New York City
The 1922 Pulitzer Prize winner comes to life at the Odyssey Theatre Ensemble in Los Angeles.
One of the more vivid theatrical memories of 2013 was watching actors Laurie Metcalf and Zoe Perry go head-to-head as a neurologist with memory issues and the woman who may or may not be her daughter in Sharr White's Broadway thriller The Other Place. Textually, the play already packed a wallop; the fact that Metcalf and Perry are mother and daughter in real life made the work's emotionally raw climax even more gut-wrenching.
Perry is now having a go at acting opposite her dad (Metcalf's ex-husband), Jeff Perry, a Steppenwolf Theatre Company cofounder whose credits include Broadway's August: Osage County and, currently, the role of Presidential Chief of Staff Cyrus Beene on ABC's Scandal. Together, they star in the Odyssey Theatre Ensemble production of Eugene O'Neill's 1922 Pulitzer-winning drama Anna Christie in Los Angeles. Jeff plays Chris, a coal-barge captain who rediscovers his daughter Anna (Zoe), a reformed prostitute whom he abandoned years earlier. It's a tough play, one that at the very end finds both of them transformed. But getting to that point of transformation started with a jealous father and a lesser-known O'Neill work that beckoned from the bookshelves.
Tell me about your involvement with Anna Christie. Was this a bucket-list role for the two of you?
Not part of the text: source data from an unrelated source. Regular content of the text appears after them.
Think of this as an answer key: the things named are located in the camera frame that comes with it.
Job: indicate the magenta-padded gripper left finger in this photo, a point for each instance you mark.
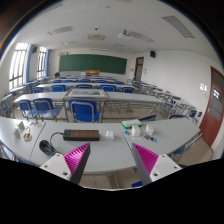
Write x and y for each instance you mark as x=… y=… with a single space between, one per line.
x=74 y=160

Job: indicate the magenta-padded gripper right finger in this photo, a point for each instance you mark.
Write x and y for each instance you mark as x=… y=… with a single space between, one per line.
x=148 y=160

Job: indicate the dark printed card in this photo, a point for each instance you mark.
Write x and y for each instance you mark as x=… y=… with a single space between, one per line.
x=148 y=137

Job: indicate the black brown power strip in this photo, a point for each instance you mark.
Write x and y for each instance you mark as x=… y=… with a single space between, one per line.
x=81 y=135

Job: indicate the small white box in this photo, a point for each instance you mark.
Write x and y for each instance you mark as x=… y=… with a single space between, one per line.
x=149 y=130
x=136 y=130

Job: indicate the blue printed card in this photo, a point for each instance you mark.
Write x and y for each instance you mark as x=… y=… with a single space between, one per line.
x=127 y=132

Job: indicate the green and white pack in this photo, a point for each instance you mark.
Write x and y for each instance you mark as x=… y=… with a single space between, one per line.
x=131 y=123

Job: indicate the group of blue chairs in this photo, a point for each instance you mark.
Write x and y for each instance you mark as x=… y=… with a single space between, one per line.
x=83 y=111

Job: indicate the yellow tape roll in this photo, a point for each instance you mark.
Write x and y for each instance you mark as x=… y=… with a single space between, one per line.
x=27 y=137

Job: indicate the framed panel on desk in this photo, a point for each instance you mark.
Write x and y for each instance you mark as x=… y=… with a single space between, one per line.
x=85 y=93

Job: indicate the rows of grey desks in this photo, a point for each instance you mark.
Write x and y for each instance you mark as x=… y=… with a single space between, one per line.
x=33 y=96

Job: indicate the large red-brown door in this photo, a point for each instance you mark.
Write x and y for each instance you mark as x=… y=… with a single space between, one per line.
x=213 y=110

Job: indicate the orange wooden lectern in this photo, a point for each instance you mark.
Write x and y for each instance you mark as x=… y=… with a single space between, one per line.
x=92 y=72

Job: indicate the small red-brown door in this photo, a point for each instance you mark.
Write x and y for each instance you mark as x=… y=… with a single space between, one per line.
x=139 y=70

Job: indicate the green chalkboard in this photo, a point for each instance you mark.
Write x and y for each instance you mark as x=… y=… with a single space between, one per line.
x=93 y=64

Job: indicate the blue curtain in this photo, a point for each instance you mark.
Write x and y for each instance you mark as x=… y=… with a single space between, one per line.
x=47 y=63
x=29 y=63

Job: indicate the narrow bright window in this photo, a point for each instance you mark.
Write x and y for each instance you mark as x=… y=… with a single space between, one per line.
x=41 y=61

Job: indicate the large bright window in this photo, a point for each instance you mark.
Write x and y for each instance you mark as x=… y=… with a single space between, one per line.
x=18 y=65

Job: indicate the ceiling air conditioner vent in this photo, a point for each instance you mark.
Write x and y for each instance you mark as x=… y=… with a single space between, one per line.
x=96 y=37

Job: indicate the white ceiling projector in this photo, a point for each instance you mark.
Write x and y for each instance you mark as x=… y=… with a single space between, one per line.
x=124 y=34

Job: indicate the group of ceiling lights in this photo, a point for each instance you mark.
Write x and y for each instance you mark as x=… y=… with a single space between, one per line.
x=60 y=30

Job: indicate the white wall switch panel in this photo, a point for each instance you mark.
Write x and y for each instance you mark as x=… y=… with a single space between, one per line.
x=203 y=88

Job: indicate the black wall speaker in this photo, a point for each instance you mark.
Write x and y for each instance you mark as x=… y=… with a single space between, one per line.
x=34 y=49
x=152 y=54

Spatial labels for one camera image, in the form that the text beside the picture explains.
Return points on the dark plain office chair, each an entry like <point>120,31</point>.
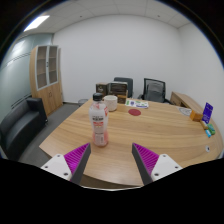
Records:
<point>129,81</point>

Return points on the white speckled mug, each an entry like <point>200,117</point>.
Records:
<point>110,103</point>

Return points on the black mesh armrest office chair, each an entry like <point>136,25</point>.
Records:
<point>154,90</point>

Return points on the rectangular ceiling light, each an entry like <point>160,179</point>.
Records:
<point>36,22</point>

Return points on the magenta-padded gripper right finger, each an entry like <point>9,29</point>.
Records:
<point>163,165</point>

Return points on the wooden side desk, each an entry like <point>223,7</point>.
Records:
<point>183,100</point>

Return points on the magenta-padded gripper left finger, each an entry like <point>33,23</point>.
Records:
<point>60,165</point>

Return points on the small green box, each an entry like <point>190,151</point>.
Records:
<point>211,129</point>

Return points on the wooden cabinet with glass doors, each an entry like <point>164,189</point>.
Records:
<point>46,96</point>

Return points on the round white patterned disc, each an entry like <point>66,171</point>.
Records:
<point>185,111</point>

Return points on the grey trash bin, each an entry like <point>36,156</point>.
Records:
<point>82,101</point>

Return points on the black box with grey panel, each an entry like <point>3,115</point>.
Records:
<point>117,88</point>

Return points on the small yellow box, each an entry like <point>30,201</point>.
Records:
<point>203,125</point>

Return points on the flat round red coaster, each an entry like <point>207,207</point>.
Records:
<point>134,112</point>

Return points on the black leather sofa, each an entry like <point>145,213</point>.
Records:
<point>20,126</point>

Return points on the black box with yellow label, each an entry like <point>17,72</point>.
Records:
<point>122,99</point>

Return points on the small orange box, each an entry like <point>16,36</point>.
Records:
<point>196,116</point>

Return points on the small blue box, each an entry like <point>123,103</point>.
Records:
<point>208,133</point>

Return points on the white printed leaflet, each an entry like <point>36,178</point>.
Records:
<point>136,103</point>

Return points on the clear bottle with black cap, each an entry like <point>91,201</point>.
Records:
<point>99,123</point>

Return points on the purple standing card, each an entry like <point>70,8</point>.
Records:
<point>207,112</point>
Jeff Perry: Zoe and I didn't know this play, isn't that right, honey?
Zoe Perry: Not until we read it together.
Jeff: Zoe and I had been looking for a play. It felt mutual, but full disclosure: I bawled my eyes out watching Laurie and Zoe in The Other Place. And then jealousy took over. I said, "Zoe, no, not just your mother, me too." I was looking in the bookshelf, had never read Anna Christie, and said, "I think there's a father-daughter in there." We were both pretty enthralled.
How did this production come together, since you were a package deal?
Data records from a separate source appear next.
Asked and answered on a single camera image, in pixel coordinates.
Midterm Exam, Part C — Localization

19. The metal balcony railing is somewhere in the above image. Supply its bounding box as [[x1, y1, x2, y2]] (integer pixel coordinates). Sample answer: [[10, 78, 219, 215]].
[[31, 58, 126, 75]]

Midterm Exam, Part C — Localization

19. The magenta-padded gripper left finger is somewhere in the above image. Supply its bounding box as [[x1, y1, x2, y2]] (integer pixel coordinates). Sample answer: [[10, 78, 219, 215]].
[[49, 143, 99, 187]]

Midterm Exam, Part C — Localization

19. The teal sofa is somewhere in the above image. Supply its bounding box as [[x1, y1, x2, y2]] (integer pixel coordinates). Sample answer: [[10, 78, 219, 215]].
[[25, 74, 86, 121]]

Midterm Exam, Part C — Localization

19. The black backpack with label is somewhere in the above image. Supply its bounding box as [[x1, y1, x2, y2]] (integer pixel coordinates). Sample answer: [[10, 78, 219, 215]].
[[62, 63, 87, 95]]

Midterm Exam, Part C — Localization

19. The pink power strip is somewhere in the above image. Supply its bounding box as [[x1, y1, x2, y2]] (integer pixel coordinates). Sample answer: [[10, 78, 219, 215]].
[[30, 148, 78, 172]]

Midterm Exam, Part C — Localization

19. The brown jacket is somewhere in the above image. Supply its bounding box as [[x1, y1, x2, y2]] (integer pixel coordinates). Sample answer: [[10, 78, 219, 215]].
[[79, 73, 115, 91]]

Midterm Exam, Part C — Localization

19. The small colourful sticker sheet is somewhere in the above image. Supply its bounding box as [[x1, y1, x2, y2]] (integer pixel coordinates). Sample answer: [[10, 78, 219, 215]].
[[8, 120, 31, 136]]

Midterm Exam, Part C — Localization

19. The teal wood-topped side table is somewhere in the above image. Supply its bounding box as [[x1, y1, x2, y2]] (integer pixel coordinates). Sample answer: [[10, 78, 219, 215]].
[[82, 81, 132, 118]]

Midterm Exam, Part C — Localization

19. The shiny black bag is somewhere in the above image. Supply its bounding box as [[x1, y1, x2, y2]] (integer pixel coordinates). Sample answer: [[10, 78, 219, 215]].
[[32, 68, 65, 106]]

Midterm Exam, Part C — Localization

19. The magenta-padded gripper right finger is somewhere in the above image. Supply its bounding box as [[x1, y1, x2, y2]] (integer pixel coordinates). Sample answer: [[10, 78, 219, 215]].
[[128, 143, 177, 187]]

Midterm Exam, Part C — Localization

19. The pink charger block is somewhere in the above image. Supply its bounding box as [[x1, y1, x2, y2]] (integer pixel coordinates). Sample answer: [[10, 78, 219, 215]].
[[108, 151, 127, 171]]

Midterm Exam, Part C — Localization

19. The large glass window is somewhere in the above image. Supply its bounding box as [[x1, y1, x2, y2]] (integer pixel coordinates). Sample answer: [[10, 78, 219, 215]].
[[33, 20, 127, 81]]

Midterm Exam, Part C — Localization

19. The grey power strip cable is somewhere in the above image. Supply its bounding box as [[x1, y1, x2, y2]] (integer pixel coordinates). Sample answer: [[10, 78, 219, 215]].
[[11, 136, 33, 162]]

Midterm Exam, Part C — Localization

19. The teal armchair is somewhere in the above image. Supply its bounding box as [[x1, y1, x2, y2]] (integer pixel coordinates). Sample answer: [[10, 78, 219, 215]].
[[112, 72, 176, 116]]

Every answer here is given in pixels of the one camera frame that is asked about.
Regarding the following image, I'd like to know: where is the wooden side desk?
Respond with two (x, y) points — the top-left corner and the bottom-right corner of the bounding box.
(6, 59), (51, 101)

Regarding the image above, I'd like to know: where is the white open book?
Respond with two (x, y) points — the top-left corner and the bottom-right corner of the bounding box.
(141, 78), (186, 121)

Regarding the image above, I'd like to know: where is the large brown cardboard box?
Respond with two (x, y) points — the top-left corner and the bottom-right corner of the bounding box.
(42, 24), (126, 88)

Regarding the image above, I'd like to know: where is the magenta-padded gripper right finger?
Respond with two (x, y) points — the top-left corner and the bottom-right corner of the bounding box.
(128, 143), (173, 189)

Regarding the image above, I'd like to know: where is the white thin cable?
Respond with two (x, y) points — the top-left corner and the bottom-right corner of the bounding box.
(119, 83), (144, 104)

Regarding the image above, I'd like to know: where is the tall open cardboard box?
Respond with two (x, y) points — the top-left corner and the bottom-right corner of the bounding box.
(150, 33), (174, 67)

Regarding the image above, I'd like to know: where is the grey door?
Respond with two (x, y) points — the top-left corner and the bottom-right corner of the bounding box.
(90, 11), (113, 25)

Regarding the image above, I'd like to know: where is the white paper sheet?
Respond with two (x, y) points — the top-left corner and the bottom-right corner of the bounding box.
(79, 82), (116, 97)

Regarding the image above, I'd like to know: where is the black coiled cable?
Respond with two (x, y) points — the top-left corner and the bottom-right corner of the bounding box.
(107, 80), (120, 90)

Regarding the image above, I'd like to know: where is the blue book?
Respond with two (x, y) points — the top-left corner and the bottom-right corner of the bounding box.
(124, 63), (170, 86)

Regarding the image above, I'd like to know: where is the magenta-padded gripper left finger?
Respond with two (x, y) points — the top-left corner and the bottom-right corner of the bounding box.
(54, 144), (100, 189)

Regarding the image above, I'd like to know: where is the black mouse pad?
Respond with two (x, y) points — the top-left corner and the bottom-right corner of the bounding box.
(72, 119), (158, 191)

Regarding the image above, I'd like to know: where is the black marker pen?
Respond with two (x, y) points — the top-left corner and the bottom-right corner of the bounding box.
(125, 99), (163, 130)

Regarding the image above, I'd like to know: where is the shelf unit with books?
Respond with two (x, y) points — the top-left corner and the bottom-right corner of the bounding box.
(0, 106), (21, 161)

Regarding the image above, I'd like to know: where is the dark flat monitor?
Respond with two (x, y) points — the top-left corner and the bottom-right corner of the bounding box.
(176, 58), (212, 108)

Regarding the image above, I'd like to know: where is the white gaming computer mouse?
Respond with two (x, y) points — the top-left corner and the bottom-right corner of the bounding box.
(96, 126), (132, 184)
Jeff: I met Kim Rubenstein, the director, fifteen years ago. She's a fellow Chicago theater buddy. I was looking for a really versatile director and teacher for Steppenwolf summer school. I've been a big fan and we've gotten to co-teach at a lot of venues over the years.
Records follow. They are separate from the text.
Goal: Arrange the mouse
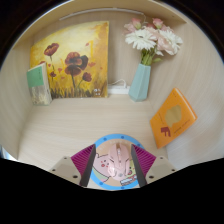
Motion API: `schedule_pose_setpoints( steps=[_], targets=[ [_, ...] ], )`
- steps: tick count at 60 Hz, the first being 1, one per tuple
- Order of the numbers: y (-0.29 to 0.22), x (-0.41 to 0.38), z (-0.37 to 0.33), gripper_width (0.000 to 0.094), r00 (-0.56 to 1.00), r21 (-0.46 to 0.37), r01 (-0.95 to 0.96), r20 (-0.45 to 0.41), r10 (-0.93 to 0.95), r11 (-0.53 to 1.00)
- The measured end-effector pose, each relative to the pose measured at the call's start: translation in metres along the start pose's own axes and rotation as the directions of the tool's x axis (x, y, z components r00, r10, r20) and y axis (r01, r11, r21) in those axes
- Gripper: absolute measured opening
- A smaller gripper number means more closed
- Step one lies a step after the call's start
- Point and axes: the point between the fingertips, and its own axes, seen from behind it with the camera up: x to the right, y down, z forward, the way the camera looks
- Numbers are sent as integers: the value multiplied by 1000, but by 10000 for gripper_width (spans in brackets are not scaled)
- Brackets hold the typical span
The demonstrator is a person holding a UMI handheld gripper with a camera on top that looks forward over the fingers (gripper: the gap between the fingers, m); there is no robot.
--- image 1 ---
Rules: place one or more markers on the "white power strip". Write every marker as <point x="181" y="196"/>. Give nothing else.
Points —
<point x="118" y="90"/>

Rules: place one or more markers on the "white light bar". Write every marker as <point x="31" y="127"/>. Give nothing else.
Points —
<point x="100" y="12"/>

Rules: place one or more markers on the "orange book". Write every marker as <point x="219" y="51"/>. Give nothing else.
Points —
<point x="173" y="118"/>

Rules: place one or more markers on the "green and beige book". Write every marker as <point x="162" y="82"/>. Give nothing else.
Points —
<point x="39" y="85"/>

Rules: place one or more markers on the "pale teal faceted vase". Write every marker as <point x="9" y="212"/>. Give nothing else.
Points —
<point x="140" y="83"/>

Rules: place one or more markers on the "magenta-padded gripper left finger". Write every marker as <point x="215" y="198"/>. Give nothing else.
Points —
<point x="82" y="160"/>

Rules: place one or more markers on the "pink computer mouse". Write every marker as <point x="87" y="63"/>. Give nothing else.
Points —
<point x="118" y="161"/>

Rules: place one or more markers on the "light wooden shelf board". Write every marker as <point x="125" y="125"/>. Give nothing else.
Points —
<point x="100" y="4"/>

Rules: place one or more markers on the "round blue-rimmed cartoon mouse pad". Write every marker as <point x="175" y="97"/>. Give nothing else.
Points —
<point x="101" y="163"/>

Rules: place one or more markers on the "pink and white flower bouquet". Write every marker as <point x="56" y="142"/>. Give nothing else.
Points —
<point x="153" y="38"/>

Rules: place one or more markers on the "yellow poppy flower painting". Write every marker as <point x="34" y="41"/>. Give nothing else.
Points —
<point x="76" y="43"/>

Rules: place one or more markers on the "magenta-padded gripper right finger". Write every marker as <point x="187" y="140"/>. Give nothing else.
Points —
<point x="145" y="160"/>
Zoe: About ten years ago, I met her when I was an undergrad at Northwestern, and I fell in love with her there. So when we were first discussing doing something together here in L.A., it was just a given that we'd like to involve Kim. I don't know that any of us had actually worked on an O'Neill play, besides being fans.
Jeff: We were all freshman O'Neill students in a way. I'd been a fan of Long Day's Journey [Into Night] from high school on.
Zoe: I got to see my mom do Long Day's Journey in London, which was really beautiful.
Given that Laurie had conquered the O'Neill beast already in one of his toughest plays, did she have any helpful hints for the two of you?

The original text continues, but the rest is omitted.